**EXERCISE GOAL:** Print all of the data below exactly as it appears, leaving out every image.

**STORED DATA:**
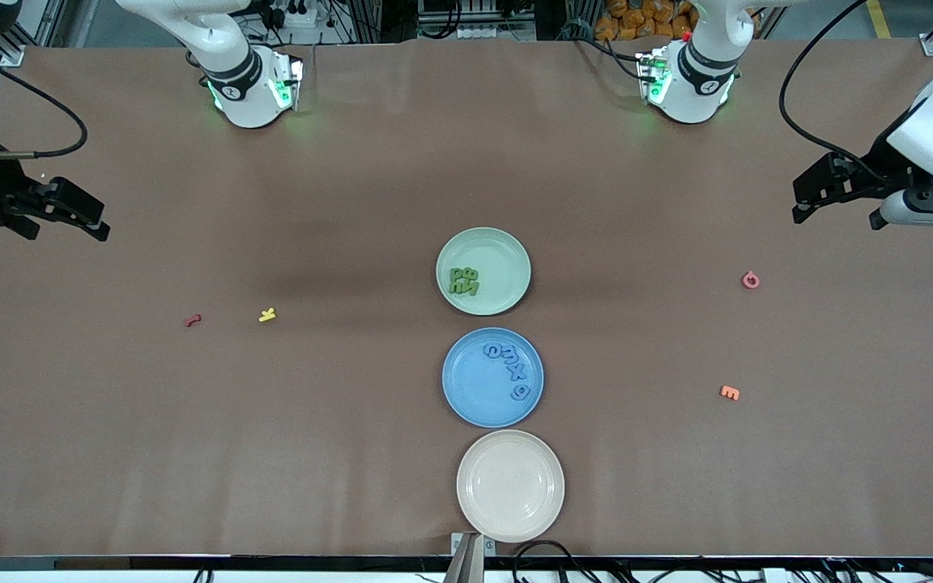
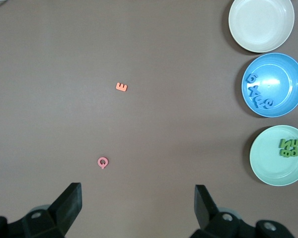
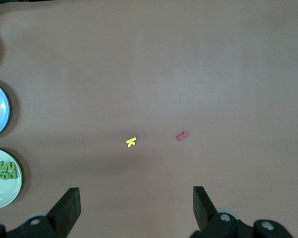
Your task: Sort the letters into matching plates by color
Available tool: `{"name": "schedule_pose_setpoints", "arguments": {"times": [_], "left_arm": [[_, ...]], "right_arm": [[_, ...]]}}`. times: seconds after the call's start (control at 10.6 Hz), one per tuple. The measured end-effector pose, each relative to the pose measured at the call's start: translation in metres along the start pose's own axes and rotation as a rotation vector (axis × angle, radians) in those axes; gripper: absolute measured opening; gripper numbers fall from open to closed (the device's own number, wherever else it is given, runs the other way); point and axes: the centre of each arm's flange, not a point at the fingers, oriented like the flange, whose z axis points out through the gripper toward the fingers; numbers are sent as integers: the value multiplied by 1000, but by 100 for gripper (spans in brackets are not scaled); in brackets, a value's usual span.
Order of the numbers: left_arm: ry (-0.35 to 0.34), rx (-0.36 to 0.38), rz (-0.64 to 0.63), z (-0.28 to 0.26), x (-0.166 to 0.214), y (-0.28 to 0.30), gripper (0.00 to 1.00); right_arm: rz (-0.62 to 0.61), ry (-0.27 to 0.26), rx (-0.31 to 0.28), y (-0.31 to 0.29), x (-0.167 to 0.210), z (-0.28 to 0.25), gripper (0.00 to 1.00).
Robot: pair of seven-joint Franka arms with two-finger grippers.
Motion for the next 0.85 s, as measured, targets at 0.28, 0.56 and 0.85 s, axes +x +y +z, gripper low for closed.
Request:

**EXERCISE RESULT:**
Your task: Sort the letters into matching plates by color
Available tool: `{"name": "schedule_pose_setpoints", "arguments": {"times": [_], "left_arm": [[_, ...]], "right_arm": [[_, ...]]}}`. times: seconds after the call's start (control at 10.6 Hz), one per tuple. The measured end-effector pose, each relative to the pose measured at the call's start: translation in metres along the start pose's own axes and rotation as a rotation vector (axis × angle, radians) in those axes; gripper: absolute measured opening; gripper numbers fall from open to closed (the device's own number, wherever else it is given, runs the other way); point and axes: the centre of each arm's flange, not a point at the fingers, oriented like the flange, whose z axis points out through the gripper toward the fingers; numbers are sent as integers: the value multiplied by 1000, but by 100 for gripper (spans in brackets are not scaled); in brackets, a value's usual span.
Order of the numbers: left_arm: ry (-0.35 to 0.34), rx (-0.36 to 0.38), rz (-0.64 to 0.63), z (-0.28 to 0.26), x (-0.166 to 0.214), y (-0.28 to 0.30), gripper (0.00 to 1.00); right_arm: rz (-0.62 to 0.61), ry (-0.27 to 0.26), rx (-0.31 to 0.28), y (-0.31 to 0.29), x (-0.167 to 0.210), z (-0.28 to 0.25), gripper (0.00 to 1.00).
Robot: pair of seven-joint Franka arms with two-finger grippers.
Motion for the next 0.85 s, as measured, targets at 0.28, 0.56 and 0.85 s, axes +x +y +z, gripper low for closed.
Request:

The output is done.